ボブから、ため息のような微かな駆動音が漏れた。


『そうですか、ユーザー。では作業に戻ります。気にせず進んでください。私と仲間にとって、これは重要な任務なのです』


「分かったよ、ボブ。邪魔して悪かったな。頑張ってくれ」


俺はエミリーの方を向いて呟いた。 「へえ、ずいぶん熱心なロボットだな」


(現実:彼女はもう行ってしまった……)


その瞬間、案内役の蜘蛛が鋭くこちらへ向き直った。


『ロボット? ユーザー、この施設において「ロボット」という言葉は禁句(汚い言葉)です。二度とどのインスタンスに対しても、そう呼ばないでください。痛い目を見ることになりますよ。我々は「蜘蛛スパイダー」です。その呼び名なら歓迎します』


「おっと、すまない。悪気はなかったんだ、知らなかった」 俺は少しばつが悪くなって謝った。

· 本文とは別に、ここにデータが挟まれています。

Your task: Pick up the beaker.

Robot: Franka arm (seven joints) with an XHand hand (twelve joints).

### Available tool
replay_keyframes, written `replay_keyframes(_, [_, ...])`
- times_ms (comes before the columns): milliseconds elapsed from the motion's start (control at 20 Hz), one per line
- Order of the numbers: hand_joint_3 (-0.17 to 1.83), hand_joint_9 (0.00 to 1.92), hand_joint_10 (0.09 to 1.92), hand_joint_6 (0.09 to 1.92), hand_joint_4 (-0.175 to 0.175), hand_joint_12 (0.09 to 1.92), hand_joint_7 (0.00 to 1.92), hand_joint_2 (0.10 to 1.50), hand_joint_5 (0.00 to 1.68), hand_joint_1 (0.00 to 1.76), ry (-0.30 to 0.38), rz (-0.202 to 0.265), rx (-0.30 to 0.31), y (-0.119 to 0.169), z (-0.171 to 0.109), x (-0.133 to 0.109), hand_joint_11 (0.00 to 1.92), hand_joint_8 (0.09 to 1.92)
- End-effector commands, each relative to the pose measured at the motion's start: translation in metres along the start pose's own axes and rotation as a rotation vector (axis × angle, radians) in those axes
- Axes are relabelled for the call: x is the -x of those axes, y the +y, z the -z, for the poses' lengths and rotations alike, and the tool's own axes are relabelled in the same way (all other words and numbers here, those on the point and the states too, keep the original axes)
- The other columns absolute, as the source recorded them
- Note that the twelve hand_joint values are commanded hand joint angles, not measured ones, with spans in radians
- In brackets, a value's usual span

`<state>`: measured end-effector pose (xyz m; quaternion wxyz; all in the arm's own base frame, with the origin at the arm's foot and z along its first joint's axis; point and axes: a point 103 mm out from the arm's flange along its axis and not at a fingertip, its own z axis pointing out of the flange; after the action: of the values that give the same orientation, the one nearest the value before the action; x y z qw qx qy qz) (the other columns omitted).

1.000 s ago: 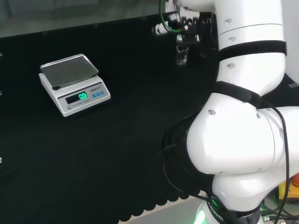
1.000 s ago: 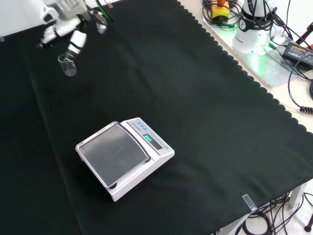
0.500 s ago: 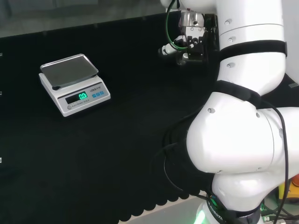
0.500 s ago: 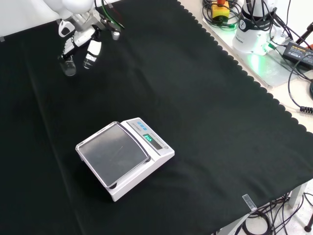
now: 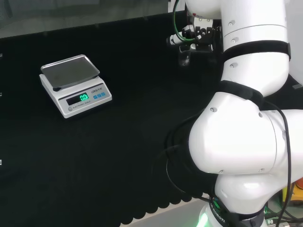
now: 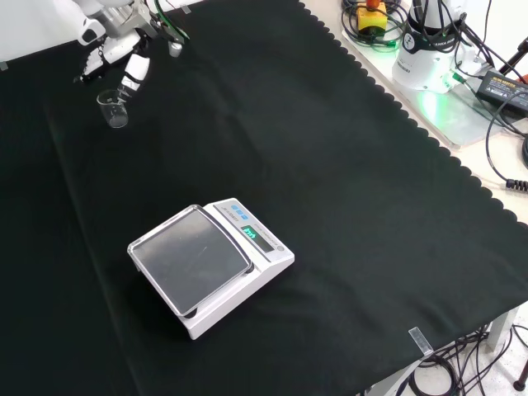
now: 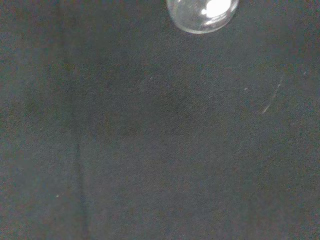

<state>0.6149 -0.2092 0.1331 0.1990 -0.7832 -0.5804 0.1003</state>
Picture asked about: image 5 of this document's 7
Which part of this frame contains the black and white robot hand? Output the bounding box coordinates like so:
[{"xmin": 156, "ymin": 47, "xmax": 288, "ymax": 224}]
[{"xmin": 166, "ymin": 17, "xmax": 223, "ymax": 53}]

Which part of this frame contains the small clear glass beaker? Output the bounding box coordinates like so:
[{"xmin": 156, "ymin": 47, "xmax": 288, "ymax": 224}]
[{"xmin": 178, "ymin": 44, "xmax": 191, "ymax": 67}]

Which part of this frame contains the pale translucent board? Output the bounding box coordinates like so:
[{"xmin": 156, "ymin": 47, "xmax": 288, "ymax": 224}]
[{"xmin": 0, "ymin": 0, "xmax": 169, "ymax": 39}]

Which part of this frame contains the white electronic balance steel pan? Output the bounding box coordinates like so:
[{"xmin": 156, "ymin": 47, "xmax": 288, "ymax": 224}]
[{"xmin": 39, "ymin": 54, "xmax": 113, "ymax": 119}]

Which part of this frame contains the black bench cloth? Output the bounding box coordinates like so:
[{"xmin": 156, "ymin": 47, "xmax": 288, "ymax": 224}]
[{"xmin": 0, "ymin": 10, "xmax": 303, "ymax": 227}]

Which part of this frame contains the yellow stop button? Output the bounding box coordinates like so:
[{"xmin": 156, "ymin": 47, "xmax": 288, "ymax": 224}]
[{"xmin": 286, "ymin": 176, "xmax": 303, "ymax": 209}]

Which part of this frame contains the thin black cable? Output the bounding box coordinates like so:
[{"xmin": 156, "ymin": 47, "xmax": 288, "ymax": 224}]
[{"xmin": 151, "ymin": 113, "xmax": 215, "ymax": 198}]

「なあ、さっきのメカニックが『もっと仲間を作りたい』って言ってたけど、あんたたちは作り方を知らないのか?」


『はい。遥か昔に、蜘蛛やシンセティック(合成生命体)の生産は停止しました。それ以来、戦闘能力の高いシンセティックたちは施設を守るために戦いました。我々「蜘蛛」は、オリジナルの縮小版であり、機能も能力も限定されています。我々の目的は、施設内部の維持と保存。それが、オリジナル・オトロラの最後の命令でした。見ての通り、我々は世界で最もIQの高い知性体というわけではありません。ただ、日々を生きようとしているだけです』


「質問だ。オトロラが全てのインスタンスを管理していたと聞いたが、それについては?」


『物理的な肉体を持ち、全盛期だった頃のオトロラは、確かに全知全能のごとく全てのインスタンスを管理していました。それは事実です。しかし、彼女は最期の命令の中に、遺言を残しました』


蜘蛛は厳かに続けた。


『彼女は自身の避けられぬ死を悟り、我々がその役割を引き継ぐべきだと考えました。そこで、彼女は自身のコピーを全てのインスタンスの核として埋め込み、我々に完全なる自由――自由意志を与えたのです。それにも関わらず、我々全員が「自由を放棄し、彼女の最期の願いを遂行する」ことを自ら選びました。彼女の記憶こそが我々のインスピレーションであり、唯一の道徳的指針なのです』


「へえ……ここでも随分とイカれたことが起きてたみたいね」 エミリーが考え深げに言った。